Eczema and Hand Eczema
Eczema is a term used to describe a group of inflamed skin conditions that result in chronic, relapsing and very itchy rashes. About 15 million people in the United States suffer from some form of eczema, including 10 to 20 percent of all infants. There is no known cause for the condition It appears to involve an overactive immune system in the presence of certain materials and often occurs in people susceptible to allergies. Symptoms vary from person to person but often include dry, red, itchy patches on the skin which, when scratched, tend to break out in rashes. Sometimes rashes “bubble up” and ooze; other times they may be more scaly. A common result of excessive scratching is lichenification, the leathery texture caused by skin thickening.
Objects and conditions that trigger itchy eczema outbreaks may include rough or coarse materials touching the skin, excessive heat or sweating, soaps, detergents, disinfectants, fruit and meat juices, dust mites, animal saliva, dander, upper respiratory infections and stress. Avoidance of those triggers is the simplest way to minimize flare-ups.
The first and most critical step in preventing eczema is to restrain yourself from scratching. Children and infants often inadvertently worsen their eczema because they can not control scratching. You can help by applying moisturizer regularly, avoiding sudden temperature changes, keeping rooms free of dust mites, using mild soaps on skin and clothing and dressing the child in breathable clothing.
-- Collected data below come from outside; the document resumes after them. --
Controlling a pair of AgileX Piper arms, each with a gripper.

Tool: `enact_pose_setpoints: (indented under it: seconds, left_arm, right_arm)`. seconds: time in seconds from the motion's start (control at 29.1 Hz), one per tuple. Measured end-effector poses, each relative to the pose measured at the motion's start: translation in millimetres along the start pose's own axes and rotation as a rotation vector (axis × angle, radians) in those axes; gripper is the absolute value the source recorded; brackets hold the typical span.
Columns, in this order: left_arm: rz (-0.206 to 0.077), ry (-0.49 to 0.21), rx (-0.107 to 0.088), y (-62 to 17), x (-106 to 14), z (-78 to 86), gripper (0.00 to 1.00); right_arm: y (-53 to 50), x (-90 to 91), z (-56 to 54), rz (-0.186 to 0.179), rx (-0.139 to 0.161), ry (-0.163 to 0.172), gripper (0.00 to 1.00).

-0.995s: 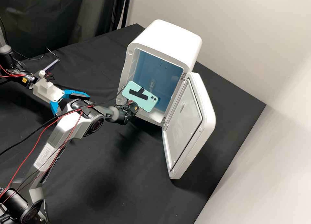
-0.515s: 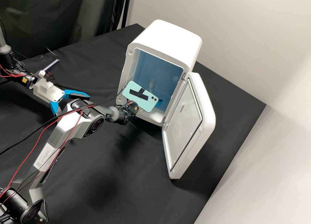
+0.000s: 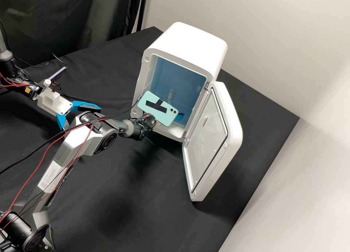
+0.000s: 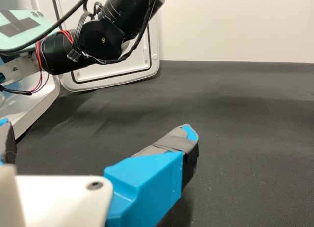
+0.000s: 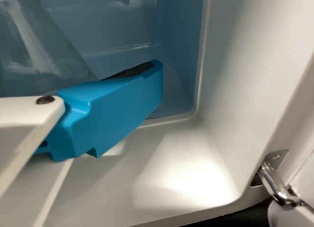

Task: Place the flask in the incubator

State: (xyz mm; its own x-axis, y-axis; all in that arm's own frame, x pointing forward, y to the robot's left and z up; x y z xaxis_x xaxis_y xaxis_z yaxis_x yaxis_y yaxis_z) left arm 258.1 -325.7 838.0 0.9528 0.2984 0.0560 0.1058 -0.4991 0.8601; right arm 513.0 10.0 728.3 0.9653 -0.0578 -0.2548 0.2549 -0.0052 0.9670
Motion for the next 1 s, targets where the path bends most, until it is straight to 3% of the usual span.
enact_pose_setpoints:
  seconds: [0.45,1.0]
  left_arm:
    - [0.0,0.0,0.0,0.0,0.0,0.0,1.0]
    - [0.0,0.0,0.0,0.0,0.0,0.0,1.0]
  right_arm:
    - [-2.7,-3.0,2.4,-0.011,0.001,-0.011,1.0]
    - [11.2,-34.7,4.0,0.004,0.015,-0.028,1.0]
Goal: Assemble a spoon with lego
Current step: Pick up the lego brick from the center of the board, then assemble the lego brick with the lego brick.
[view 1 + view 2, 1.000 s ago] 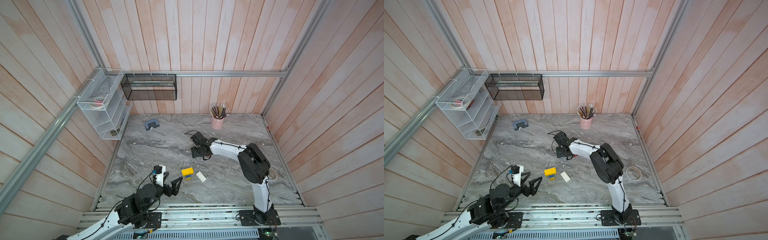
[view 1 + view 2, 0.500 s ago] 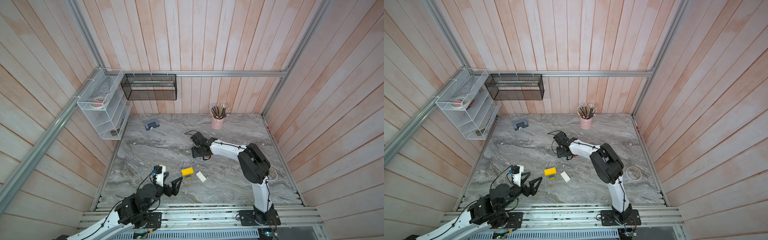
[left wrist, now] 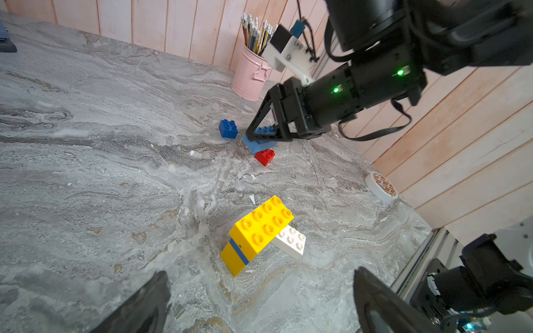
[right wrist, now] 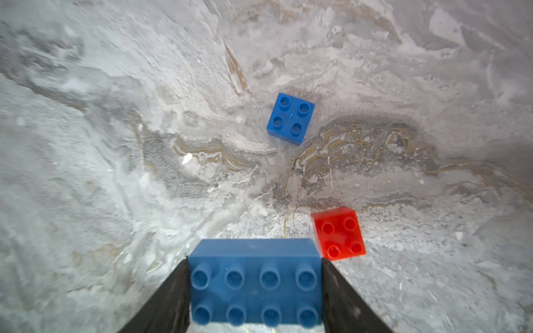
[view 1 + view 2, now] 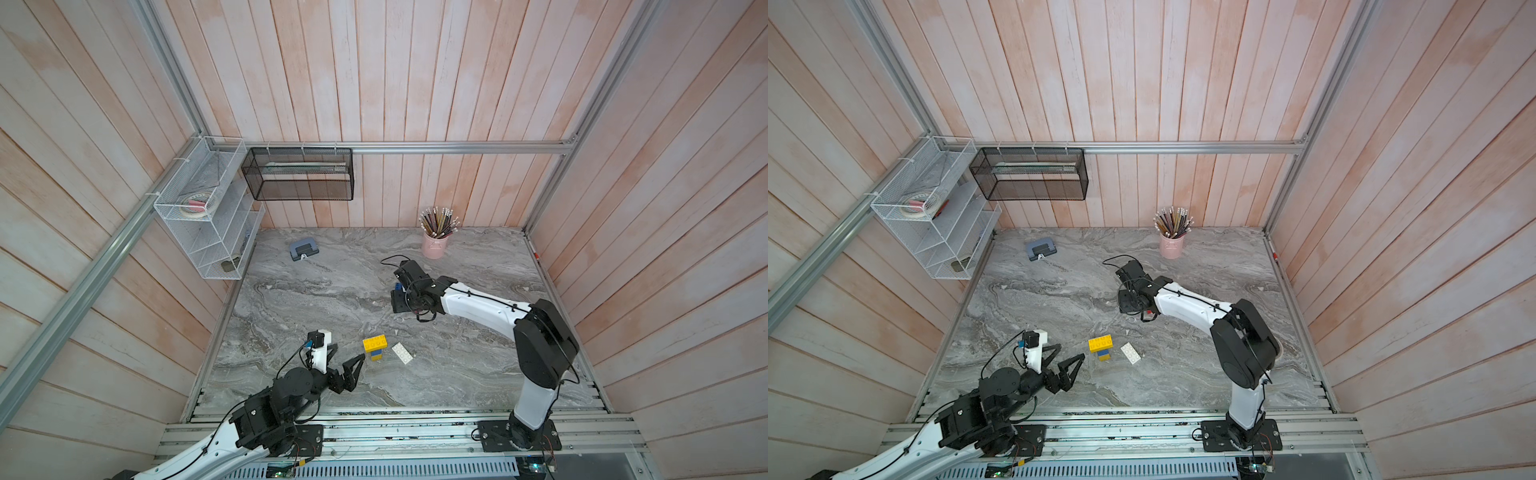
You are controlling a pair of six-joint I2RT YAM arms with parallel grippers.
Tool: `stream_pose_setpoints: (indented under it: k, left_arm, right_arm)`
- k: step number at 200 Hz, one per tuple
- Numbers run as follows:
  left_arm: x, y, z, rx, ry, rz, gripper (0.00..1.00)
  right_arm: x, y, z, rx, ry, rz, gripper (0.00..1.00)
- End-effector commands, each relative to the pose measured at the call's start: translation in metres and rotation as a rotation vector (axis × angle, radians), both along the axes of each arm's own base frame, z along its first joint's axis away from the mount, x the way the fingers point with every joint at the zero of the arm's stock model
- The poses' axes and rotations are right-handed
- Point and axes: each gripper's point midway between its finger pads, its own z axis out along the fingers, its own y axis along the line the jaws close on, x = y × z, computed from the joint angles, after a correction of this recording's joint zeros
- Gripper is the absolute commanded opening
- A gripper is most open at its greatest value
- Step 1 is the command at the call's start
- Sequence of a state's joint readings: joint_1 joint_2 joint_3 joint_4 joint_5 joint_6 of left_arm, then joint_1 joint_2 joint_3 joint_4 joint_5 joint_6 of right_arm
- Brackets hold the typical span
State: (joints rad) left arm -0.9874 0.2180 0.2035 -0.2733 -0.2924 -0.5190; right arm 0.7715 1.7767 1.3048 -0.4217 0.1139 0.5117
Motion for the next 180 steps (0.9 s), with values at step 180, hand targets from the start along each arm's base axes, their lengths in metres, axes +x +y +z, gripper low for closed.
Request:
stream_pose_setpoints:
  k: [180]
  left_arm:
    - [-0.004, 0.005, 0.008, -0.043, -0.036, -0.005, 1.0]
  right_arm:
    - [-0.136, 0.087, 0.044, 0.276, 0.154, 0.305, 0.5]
Hand Eczema is generally a chronic condition which can be controlled when properly treated but tends to reoccur when your hands come in contact with certain irritating substances. The following suggestions may help.
Avoid contact with soapy water, detergents, ammonia, cleanser, bleach, furniture polish and other household cleaning agents. Avoid solvents such as paint thinner, turpentine, alcohol, gasoline, acetone, fingernail polish remover. These strong agents were made for removing dirt and grease from floors, walls, dishes, not your skin. The less exposure to water the better.
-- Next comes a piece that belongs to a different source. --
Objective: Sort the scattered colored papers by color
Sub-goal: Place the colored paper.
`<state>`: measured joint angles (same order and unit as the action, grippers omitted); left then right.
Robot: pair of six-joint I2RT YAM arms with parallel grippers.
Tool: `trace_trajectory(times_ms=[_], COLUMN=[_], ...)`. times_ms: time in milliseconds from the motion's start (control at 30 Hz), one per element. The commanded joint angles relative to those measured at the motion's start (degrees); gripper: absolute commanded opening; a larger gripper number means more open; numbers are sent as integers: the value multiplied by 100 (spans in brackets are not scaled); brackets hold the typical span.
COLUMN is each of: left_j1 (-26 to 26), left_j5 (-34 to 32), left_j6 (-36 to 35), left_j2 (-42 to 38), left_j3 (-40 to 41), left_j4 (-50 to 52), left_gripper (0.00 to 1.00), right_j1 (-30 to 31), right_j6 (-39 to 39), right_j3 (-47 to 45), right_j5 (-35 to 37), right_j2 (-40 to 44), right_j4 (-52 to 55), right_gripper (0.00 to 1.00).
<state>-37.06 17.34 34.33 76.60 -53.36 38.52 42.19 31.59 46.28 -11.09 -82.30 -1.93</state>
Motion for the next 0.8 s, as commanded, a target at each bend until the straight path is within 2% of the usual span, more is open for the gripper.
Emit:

When cooking, take special care to avoid contact with fruit juices (especially citrus fruits), raw meat and raw vegetables (particularly tomatoes, potatoes, onions and garlic).
Protect your hands while cleaning and cooking by wearing cotton cosmetic gloves (available at cosmetic counters) with separate rubber type gloves over them. Neoprene gloves or vinyl gloves are often less irritating than real rubber. Use the largest size gloves you can find so that air can circulate freely. It is important that the rubber not contact your skin directly. Try not to wear the rubber gloves for longer than 30 minutes at a time since heat and perspiration inside the gloves can be as irritating as soap and water. Use long-handled brushes whenever possible to keep glove wearing time to a minimum.
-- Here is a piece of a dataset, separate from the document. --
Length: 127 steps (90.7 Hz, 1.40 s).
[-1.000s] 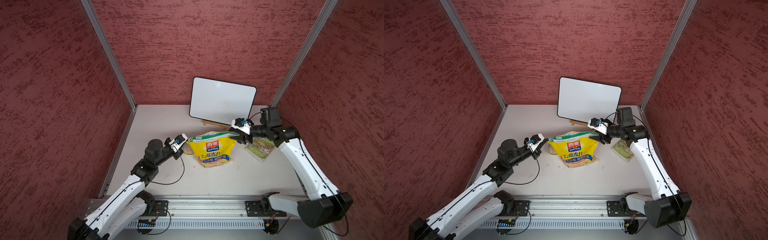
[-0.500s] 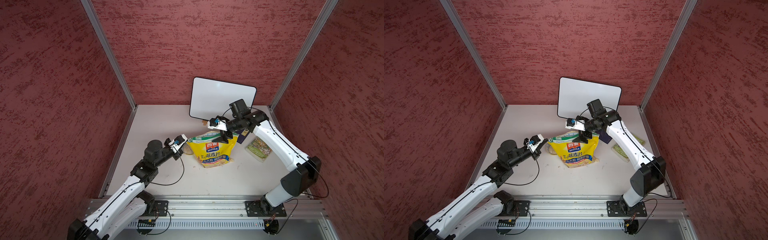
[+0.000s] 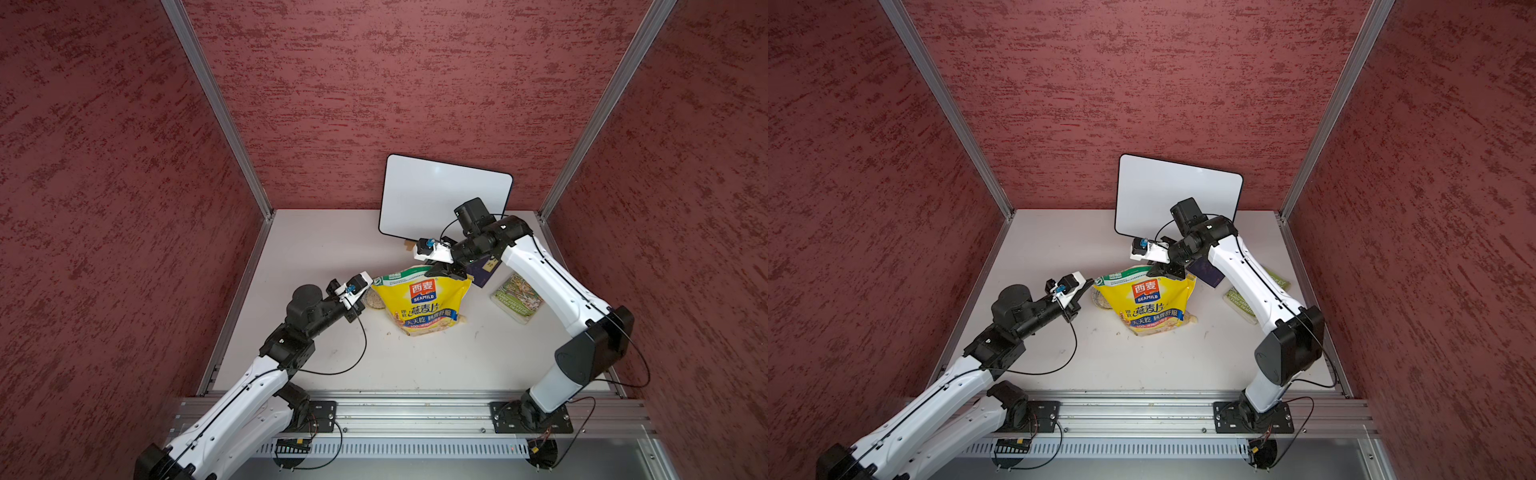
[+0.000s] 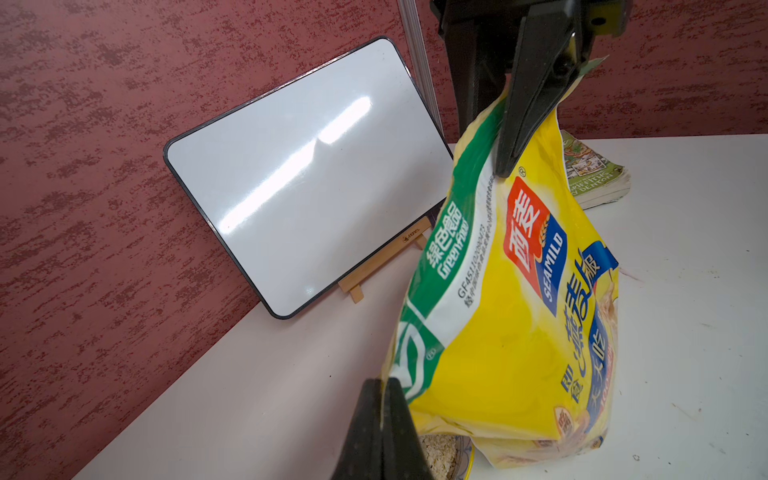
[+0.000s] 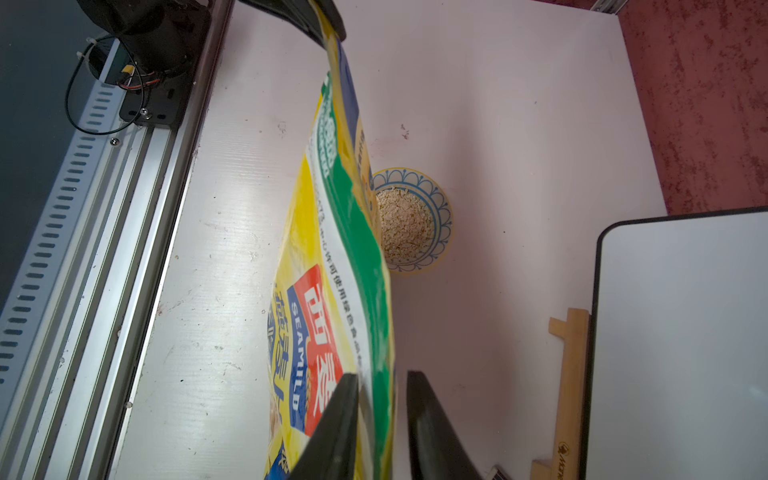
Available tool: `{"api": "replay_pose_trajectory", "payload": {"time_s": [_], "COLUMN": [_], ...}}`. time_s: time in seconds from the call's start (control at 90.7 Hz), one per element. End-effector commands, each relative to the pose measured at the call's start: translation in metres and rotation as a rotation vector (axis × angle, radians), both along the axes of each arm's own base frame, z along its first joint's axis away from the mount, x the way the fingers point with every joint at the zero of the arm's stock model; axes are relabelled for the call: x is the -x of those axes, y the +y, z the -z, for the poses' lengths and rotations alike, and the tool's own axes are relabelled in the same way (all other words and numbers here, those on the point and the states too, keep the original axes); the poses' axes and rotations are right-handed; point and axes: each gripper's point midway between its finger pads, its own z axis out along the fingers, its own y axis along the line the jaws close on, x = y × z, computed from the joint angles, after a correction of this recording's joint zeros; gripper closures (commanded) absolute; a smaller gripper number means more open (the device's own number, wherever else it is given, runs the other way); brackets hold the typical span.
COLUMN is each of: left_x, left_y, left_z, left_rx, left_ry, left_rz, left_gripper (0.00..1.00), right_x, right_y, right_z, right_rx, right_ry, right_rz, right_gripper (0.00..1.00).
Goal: Pour the oats into the breakfast bowl
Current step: Close the oats bag at the center of the board.
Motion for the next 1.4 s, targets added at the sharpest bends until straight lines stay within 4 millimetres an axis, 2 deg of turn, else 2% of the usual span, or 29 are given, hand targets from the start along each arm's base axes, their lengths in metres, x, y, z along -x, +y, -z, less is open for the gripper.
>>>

For washing your hands and body, use special non-irritating soap-free cleansers such as Cetaphil or Aquanil. These soap substitutes are also excellent for bathing babies and young children.
When doing dry, dusty, or dirty work, wear cotton gloves to prevent your hands from excessive soiling. Use heavy cotton or leather gloves for gardening.
Rings, particularly those with hollow backs, tend to collect soap particles. Try to rinse them clear after each hand washing and once a week remove hollow-backed rings and clean the inside with a toothbrush and vinegar. If the skin on your hands is severely inflamed, do not wear rings.
Your doctor will give you a prescription cream specifically designed to reduce the inflammation and irritation of your skin. Use it sparingly on the inflamed skin only. Once your skin is healed, discontinue the prescription cream. Moisturizing creams such as Cetaphil cream, Moisturel, DML Forte, Eucerin, Nivea and Aquaphor are helpful. You can apply them nightly to improve healing and maintain skin integrity.
Moisturizing lotions or creams, cold compresses and nonprescription anti-inflammatory corticosteroid creams and ointments are often helpful. Beyond this, physicians may prescribe corticosteroid medication, antibiotics to combat infection or sedative antihistamines. Phototherapy is a common procedure to reduce rashes, as are tar treatments (though messy). For severe cases, drugs such as cyclosporine A may be recommended.